Hi,
I have problems with docker in WSL for 22.09. Hence, I tried to do a bare metal install. I tried to run the helmholtz example. It ran for a few steps but gave the error:
[11:12:04] - JitManager: {'_enabled': False, '_arch_mode': <JitArchMode.ONLY_ACTIVATION: 1>, '_use_nvfuser': True, '_autograd_nodes': False}
[11:12:04] - GraphManager: {'_func_arch': False, '_debug': False, '_func_arch_allow_partial_hessian': True}
[11:12:09] - attempting to restore from: outputs/helmholtz
[11:12:09] - Success loading optimizer: outputs/helmholtz/optim_checkpoint.0.pth
[11:12:09] - Success loading model: outputs/helmholtz/wave_network.0.pth
[11:12:10] - [step: 0] record constraint batch time: 9.617e-02s
[11:12:11] - [step: 0] record validators time: 1.156e+00s
[11:12:11] - [step: 0] saved checkpoint to outputs/helmholtz
[11:12:11] - [step: 0] loss: 9.899e+03
[11:12:13] - Attempting cuda graph building, this may take a bit...

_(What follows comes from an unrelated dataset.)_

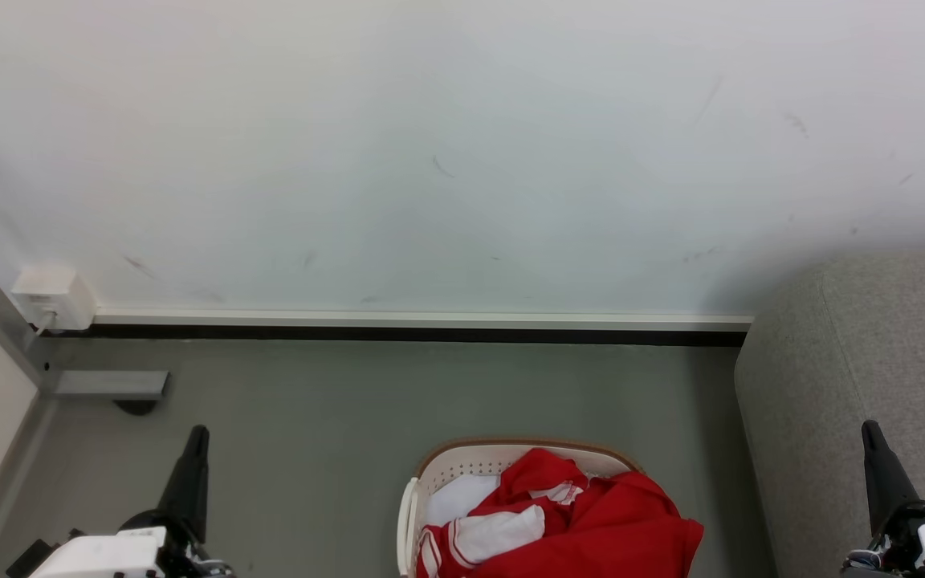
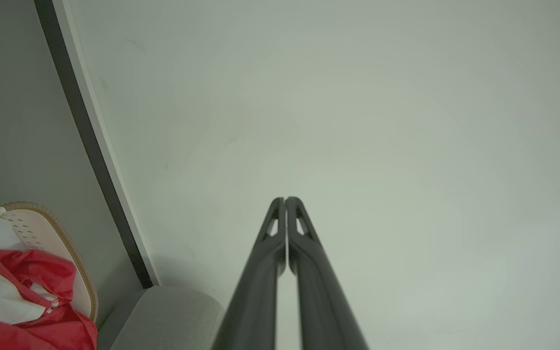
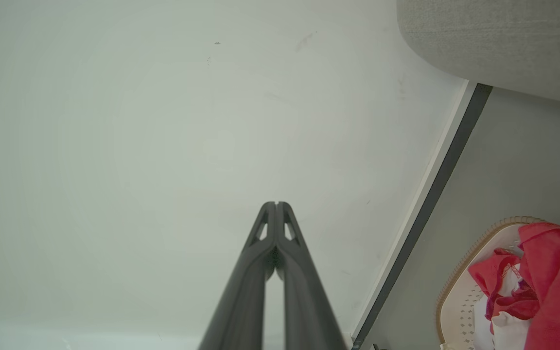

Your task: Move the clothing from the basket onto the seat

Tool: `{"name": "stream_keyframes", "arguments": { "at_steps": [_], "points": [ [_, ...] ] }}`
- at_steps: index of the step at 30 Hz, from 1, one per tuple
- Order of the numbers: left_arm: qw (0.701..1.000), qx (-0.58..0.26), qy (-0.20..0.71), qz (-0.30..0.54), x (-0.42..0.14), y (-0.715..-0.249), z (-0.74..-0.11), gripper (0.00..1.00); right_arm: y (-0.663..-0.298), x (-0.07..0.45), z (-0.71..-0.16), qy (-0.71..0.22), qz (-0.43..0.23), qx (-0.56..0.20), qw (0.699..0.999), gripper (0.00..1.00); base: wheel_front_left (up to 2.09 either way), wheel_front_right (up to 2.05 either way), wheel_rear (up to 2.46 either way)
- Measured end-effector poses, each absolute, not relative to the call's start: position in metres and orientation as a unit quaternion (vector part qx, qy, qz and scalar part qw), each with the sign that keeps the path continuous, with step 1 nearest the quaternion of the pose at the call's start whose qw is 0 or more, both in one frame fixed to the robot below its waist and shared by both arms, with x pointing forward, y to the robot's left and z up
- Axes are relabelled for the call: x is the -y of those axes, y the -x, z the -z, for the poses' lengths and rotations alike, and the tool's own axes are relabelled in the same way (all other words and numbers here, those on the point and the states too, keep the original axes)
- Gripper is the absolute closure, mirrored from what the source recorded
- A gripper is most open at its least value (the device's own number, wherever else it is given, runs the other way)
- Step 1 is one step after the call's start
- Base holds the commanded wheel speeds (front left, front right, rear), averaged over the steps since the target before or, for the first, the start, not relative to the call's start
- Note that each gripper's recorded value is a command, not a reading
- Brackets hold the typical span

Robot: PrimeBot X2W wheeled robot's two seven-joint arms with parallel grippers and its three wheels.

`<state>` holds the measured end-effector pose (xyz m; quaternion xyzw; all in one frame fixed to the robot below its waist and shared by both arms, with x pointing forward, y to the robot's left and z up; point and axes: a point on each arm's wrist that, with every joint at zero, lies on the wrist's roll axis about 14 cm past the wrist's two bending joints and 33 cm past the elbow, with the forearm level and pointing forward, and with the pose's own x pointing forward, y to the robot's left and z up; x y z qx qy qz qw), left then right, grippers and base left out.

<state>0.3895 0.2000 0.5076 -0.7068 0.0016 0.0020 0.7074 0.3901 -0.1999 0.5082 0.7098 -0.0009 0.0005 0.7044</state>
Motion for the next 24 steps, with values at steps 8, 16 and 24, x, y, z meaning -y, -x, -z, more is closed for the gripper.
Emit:
{"name": "stream_keyframes", "arguments": {
  "at_steps": [8,16,24],
  "points": [
    [0.707,-0.002,0.707,-0.002,-0.2000,-0.3894,-0.5076,1.00,-0.3901,0.1999,-0.5082,-0.710,-0.001,0.001,0.704,1.00,0.00,0.00,0.00],
    [0.707,-0.002,0.707,-0.002,-0.2000,-0.3894,-0.5076,1.00,-0.3901,0.1999,-0.5082,-0.710,0.000,0.001,0.704,1.00,0.00,0.00,0.00],
    [0.707,-0.002,0.707,-0.002,-0.2000,-0.3894,-0.5076,1.00,-0.3900,0.1999,-0.5082,-0.710,0.000,0.001,0.704,1.00,0.00,0.00,0.00]
  ]
}}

Error executing job with overrides: []
Traceback (most recent call last):
File "helmholtz.py", line 92, in run
slv.solve()
File "/home/user/modulus_22.09/lib/python3.8/site-packages/modulus-22.9-py3.8.egg/modulus/solver/solver.py", line 159, in solve
self._train_loop(sigterm_handler)
File "/home/user/modulus_22.09/lib/python3.8/site-packages/modulus-22.9-py3.8.egg/modulus/trainer.py", line 521, in _train_loop
loss, losses = self._cuda_graph_training_step(step)
File "/home/user/modulus_22.09/lib/python3.8/site-packages/modulus-22.9-py3.8.egg/modulus/trainer.py", line 724, in _cuda_graph_training_step
self.g = torch.cuda.CUDAGraph()
File "/home/user/modulus_22.09/lib/python3.8/site-packages/torch/cuda/graphs.py", line 50, in __init__
super(CUDAGraph, self).__init__()
RuntimeError: CUDA graphs may only be used in Pytorch built with CUDA >= 11.0 and not yet supported on ROCM
So how can I solve this error?
Thanks.